>>>>>

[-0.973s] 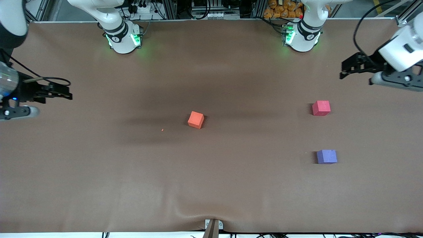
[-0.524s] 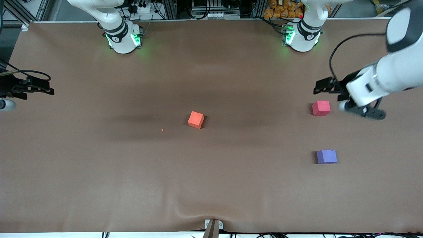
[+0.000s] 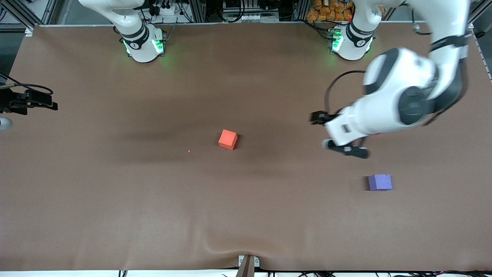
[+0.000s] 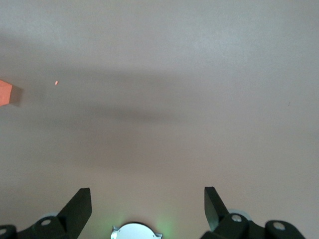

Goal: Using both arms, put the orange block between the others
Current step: 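Lower the left gripper over the orange cube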

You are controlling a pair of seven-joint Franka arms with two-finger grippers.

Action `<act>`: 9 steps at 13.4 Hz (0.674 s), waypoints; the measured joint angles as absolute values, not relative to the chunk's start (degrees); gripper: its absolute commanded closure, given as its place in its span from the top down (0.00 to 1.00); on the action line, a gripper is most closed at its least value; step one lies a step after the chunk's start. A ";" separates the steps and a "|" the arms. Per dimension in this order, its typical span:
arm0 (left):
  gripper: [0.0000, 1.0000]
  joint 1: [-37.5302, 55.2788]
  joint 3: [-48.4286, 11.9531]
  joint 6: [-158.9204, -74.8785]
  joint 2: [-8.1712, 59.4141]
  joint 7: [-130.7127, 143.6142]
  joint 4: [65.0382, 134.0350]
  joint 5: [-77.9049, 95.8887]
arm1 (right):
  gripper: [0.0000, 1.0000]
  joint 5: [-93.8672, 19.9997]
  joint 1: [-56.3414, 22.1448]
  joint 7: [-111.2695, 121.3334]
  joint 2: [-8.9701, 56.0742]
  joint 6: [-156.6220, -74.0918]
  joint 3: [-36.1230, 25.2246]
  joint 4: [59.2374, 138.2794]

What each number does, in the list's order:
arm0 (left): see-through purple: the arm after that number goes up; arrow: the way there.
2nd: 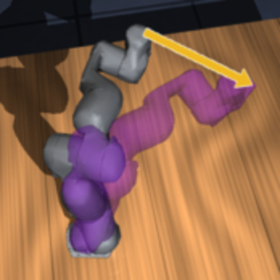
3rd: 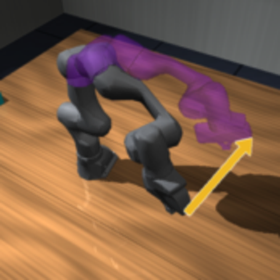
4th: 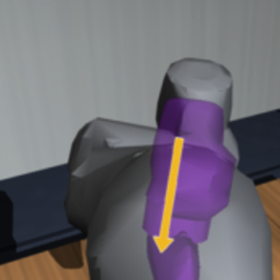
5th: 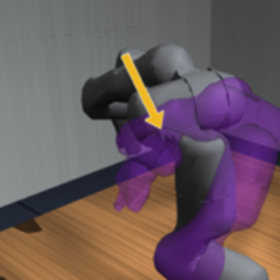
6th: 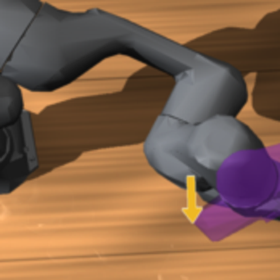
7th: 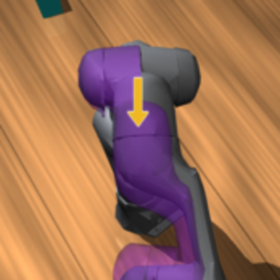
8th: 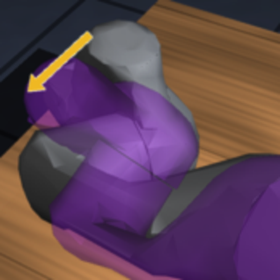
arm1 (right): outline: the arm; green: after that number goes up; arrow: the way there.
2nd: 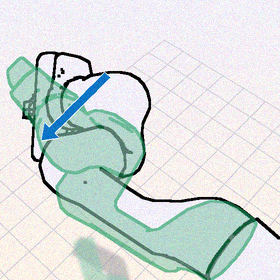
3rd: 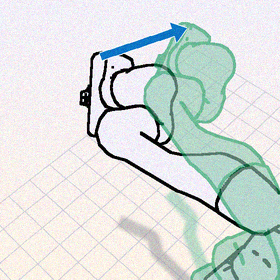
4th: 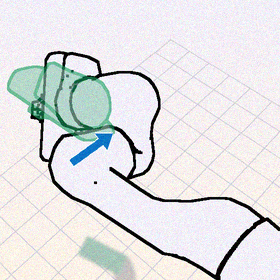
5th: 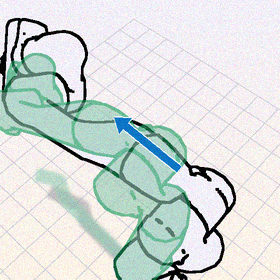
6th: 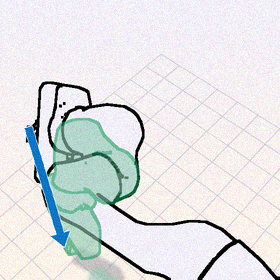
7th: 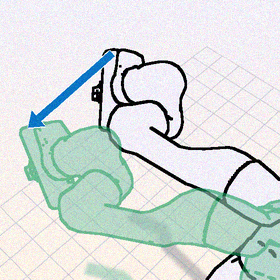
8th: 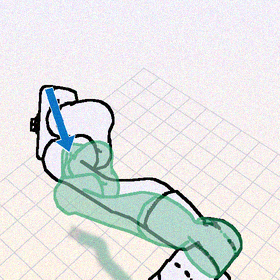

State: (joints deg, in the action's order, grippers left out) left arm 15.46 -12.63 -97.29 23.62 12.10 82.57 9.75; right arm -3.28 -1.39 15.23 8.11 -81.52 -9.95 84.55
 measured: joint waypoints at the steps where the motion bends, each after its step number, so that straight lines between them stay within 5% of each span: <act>1: 1.00 19.16 -12.58 -100.46 25.17 15.29 82.26 8.60 | 1.00 -3.28 -1.40 15.23 8.11 -82.83 -9.94 84.56; 9: 1.00 37.38 -12.29 -114.28 34.87 31.79 81.43 -1.22 | 1.00 -2.84 -1.37 15.23 8.13 -88.84 -10.10 86.26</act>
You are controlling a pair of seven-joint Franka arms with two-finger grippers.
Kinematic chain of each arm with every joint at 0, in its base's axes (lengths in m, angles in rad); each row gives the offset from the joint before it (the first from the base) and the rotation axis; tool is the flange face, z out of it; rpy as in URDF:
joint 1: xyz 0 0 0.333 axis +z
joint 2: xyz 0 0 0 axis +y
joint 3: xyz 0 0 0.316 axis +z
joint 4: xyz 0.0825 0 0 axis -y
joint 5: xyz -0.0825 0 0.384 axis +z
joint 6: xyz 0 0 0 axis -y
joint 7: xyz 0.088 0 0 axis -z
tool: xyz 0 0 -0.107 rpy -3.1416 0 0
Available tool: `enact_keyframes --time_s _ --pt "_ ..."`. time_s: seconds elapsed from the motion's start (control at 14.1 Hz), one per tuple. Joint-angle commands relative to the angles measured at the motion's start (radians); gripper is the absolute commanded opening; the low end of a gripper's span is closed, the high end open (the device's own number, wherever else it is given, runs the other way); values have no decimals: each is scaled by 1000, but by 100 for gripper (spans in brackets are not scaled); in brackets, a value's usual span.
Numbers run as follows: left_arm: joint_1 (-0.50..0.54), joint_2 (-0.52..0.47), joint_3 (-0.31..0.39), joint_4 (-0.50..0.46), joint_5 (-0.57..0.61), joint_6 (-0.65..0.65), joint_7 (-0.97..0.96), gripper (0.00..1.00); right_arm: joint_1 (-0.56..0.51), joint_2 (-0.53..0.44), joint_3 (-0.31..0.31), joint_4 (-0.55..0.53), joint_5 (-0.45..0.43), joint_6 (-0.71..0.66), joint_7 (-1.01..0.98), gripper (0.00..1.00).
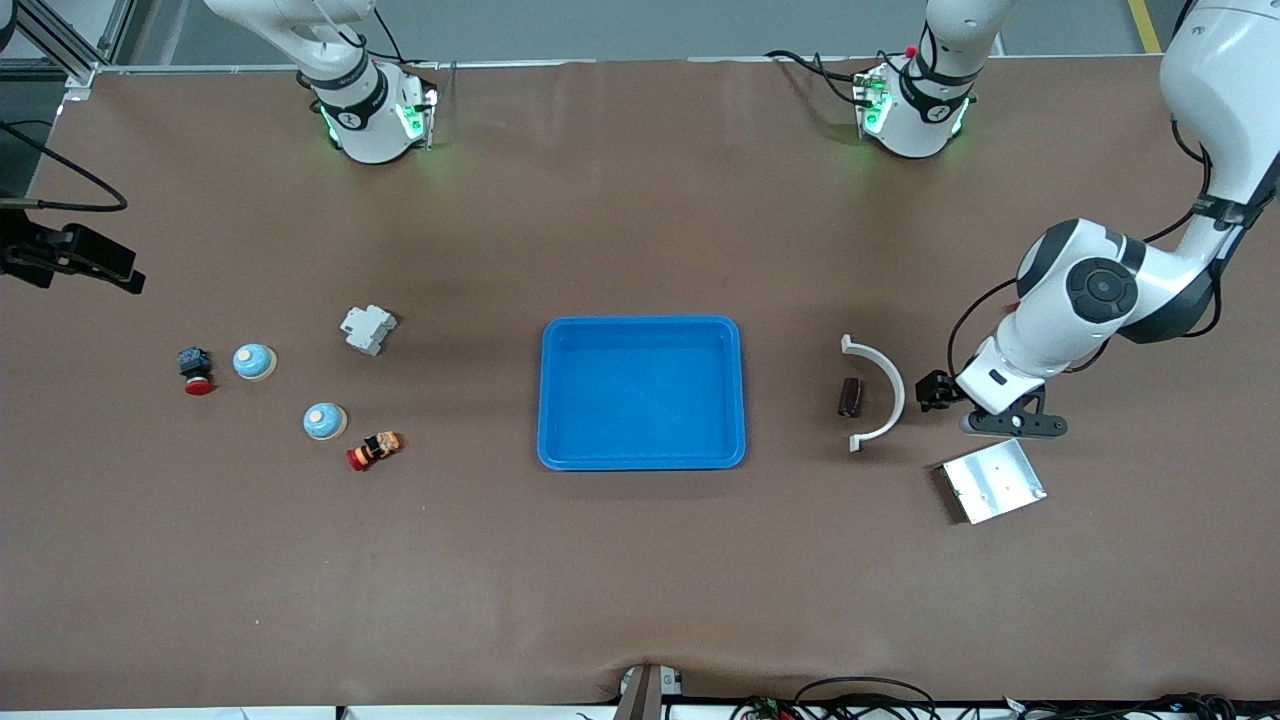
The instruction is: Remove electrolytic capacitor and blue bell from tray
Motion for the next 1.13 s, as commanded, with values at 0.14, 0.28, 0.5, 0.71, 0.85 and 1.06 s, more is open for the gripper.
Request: enact_keyframes --time_s 0.14,0.28,0.5,0.71,0.85,1.06 --pt "3 -15 -36 61 -23 -86 -31 100 -12 6 9 21 -10 -15 -8 100" --pt "0 -12 -36 74 -23 -86 -31 100 -14 6 9 21 -10 -15 -11 100" --pt "-4 -10 -40 95 -25 -87 -23 100 -13 6 9 21 -10 -15 -8 100" --pt "2 -15 -74 112 -26 -113 -34 100 -12 6 9 21 -10 -15 -5 100" --pt "5 -3 -83 121 -44 -124 -34 100 -12 6 9 21 -10 -15 -5 100" --pt "0 -16 -97 123 -48 -129 -39 100 -12 6 9 21 -10 -15 -5 100"
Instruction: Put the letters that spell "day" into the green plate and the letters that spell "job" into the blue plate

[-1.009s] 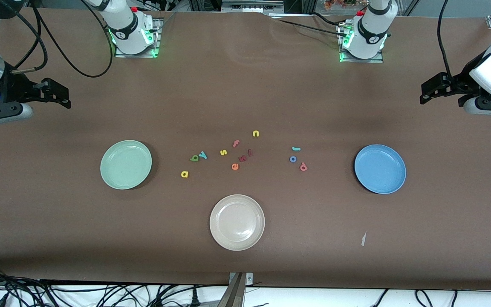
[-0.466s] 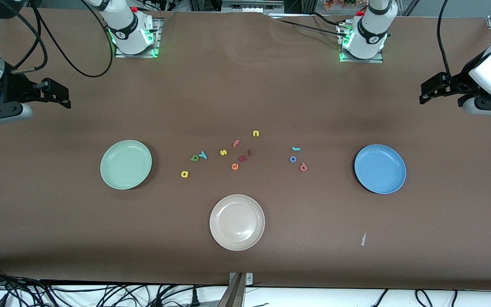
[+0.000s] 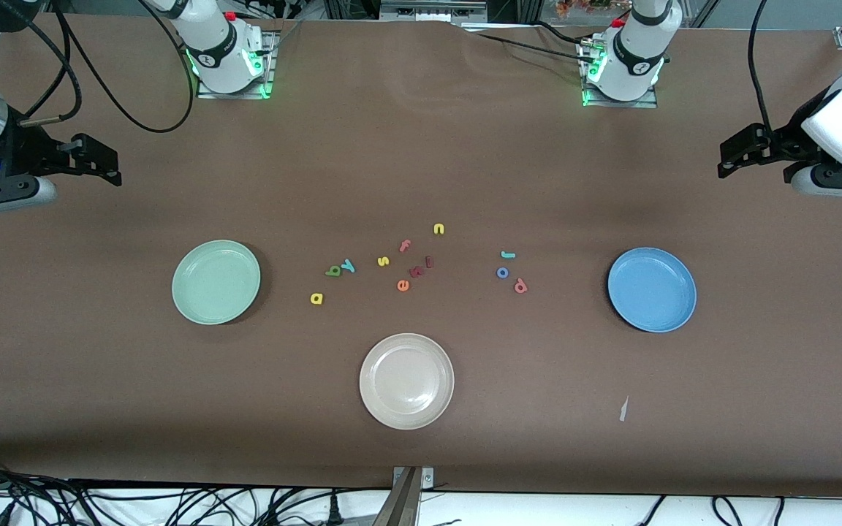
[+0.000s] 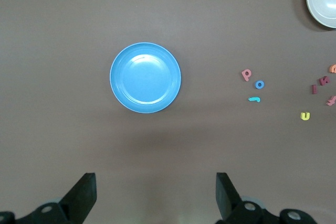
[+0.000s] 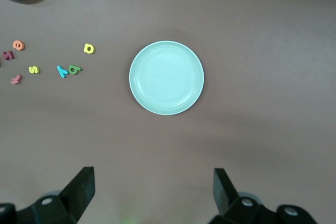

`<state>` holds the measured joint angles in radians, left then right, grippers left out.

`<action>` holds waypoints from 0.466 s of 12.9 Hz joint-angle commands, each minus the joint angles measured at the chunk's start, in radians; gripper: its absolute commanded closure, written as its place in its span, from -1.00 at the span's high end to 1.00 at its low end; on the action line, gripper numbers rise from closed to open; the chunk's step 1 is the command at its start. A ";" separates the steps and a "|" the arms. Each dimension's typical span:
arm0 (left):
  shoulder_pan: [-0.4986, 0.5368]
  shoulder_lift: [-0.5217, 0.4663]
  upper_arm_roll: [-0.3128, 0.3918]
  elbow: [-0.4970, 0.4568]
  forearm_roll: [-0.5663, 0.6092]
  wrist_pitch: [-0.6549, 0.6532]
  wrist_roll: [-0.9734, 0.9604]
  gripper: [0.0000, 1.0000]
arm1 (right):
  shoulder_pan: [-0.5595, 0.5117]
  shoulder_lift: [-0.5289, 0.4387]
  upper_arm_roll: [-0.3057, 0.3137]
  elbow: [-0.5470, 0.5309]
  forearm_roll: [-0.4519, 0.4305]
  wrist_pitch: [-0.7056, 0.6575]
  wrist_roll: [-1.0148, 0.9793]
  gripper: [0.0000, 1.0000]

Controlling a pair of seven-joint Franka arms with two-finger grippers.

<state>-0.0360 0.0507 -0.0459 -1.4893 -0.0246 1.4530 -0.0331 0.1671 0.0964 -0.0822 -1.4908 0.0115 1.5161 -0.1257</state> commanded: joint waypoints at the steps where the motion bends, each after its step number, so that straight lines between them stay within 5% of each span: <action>1: -0.001 0.000 -0.003 0.011 -0.009 -0.014 -0.013 1.00 | -0.005 -0.009 0.007 0.001 0.007 -0.007 0.000 1.00; 6: -0.004 0.004 -0.005 0.009 -0.014 -0.014 -0.004 1.00 | 0.008 0.043 0.013 0.010 0.018 0.018 0.003 1.00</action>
<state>-0.0363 0.0511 -0.0470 -1.4893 -0.0246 1.4530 -0.0331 0.1733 0.1027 -0.0711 -1.4914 0.0117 1.5180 -0.1260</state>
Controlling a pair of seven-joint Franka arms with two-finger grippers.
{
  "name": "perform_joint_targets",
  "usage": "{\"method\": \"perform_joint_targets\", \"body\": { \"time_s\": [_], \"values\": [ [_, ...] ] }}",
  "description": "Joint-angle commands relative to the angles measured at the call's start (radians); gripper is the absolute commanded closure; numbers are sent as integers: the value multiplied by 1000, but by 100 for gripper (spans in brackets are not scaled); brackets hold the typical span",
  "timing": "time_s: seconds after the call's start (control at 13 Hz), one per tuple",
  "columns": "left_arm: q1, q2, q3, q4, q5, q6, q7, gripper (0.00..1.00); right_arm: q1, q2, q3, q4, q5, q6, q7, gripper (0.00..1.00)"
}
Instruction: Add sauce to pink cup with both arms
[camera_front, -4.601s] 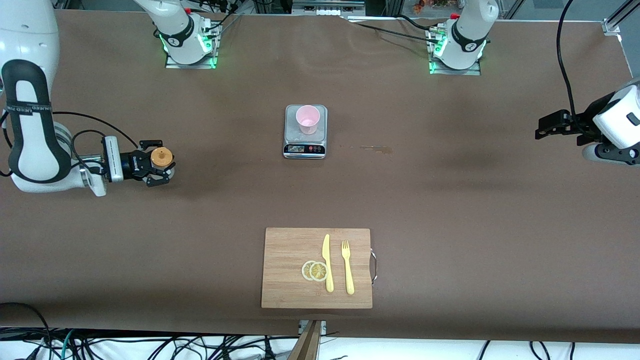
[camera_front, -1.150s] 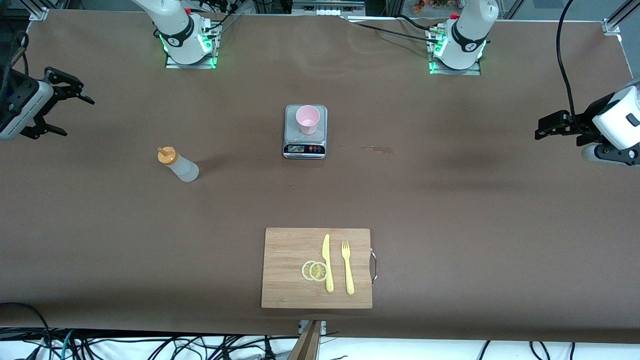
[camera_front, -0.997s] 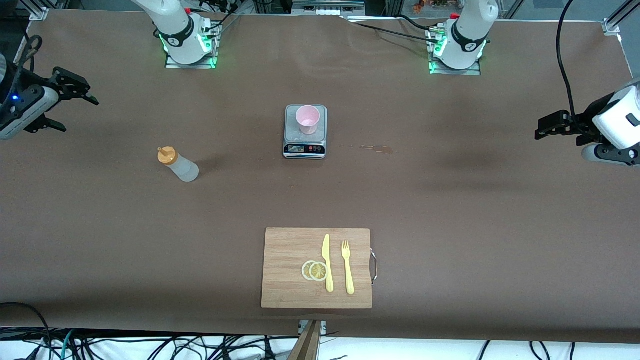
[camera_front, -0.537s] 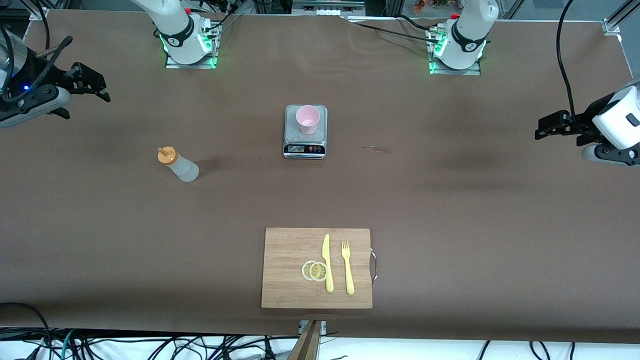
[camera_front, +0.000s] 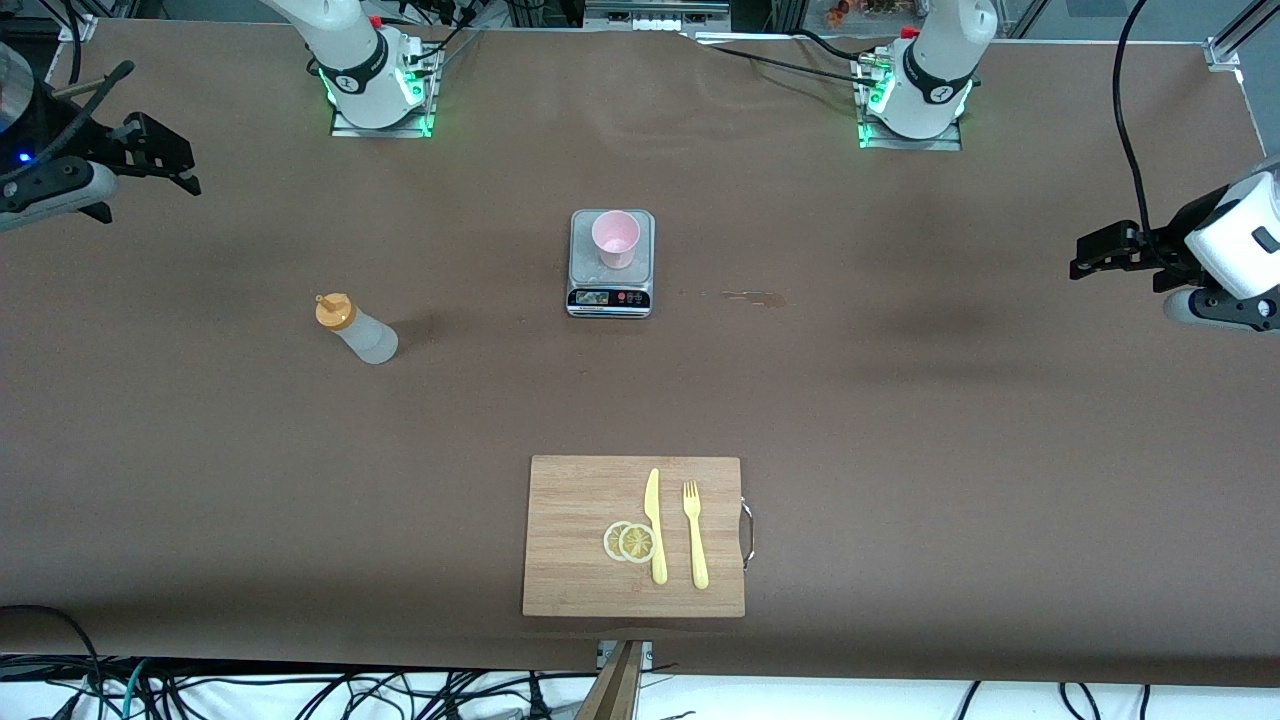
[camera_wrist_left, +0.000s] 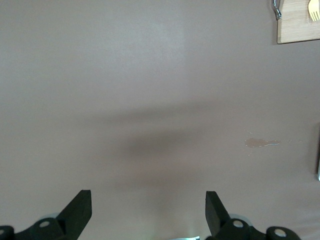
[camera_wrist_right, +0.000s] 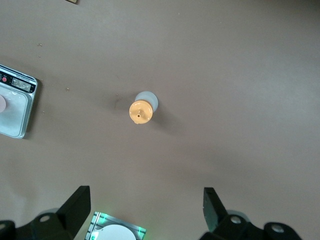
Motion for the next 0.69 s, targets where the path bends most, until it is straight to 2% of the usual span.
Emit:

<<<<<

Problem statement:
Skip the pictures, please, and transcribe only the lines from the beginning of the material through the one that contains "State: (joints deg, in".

Result of this exercise:
[-0.973s] 
[-0.524s] 
[+0.000s] 
[+0.000s] 

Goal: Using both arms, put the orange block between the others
Current step: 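Lower the left gripper over the orange cube
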
You are controlling a pair of seven-joint Franka arms with two-finger grippers.

Action `<act>`: 9 steps at 13.4 Hz (0.674 s), waypoints; the measured joint angles as absolute values, not relative to the chunk's start (degrees); gripper: its absolute commanded closure, given as its place in its span from the top down (0.00 to 1.00); on the action line, a gripper is most closed at its least value; step one lies a step after the chunk's start. A ";" separates the steps and a "|" the arms. Per dimension in this order, its typical span:
arm0 (left):
  gripper: [0.0000, 1.0000]
  joint 1: [-37.5302, 55.2788]
  joint 3: [-48.4286, 11.9531]
  joint 6: [-158.9204, -74.8785]
  joint 2: [-8.1712, 59.4141]
  joint 7: [-130.7127, 143.6142]
  joint 4: [65.0382, 134.0350]
  joint 5: [-77.9049, 95.8887]
arm1 (right):
  gripper: [0.0000, 1.0000]
  joint 5: [-93.8672, 19.9997]
  joint 1: [-56.3414, 22.1448]
  joint 7: [-111.2695, 121.3334]
  joint 2: [-8.9701, 56.0742]
  joint 6: [-156.6220, -74.0918]
  joint 3: [-36.1230, 25.2246]
  joint 4: [59.2374, 138.2794]

What each number does, in the list's order:
arm0 (left): see-through purple: the arm after that number goes up; arrow: the way there.
2nd: 
3rd: 
4th: 
5th: 
6th: 
7th: 
8th: 
arm1 (right): outline: the arm; green: after that number goes up; arrow: the way there.
2nd: 
3rd: 
4th: 
5th: 
6th: 
7th: 
8th: 

State: (joints deg, in the action's order, grippers left out) left arm 15.46 -12.63 -97.29 23.62 12.10 82.57 9.75; right arm -3.28 -1.39 15.23 8.11 -81.52 -9.95 84.55

The submitted answer is complete.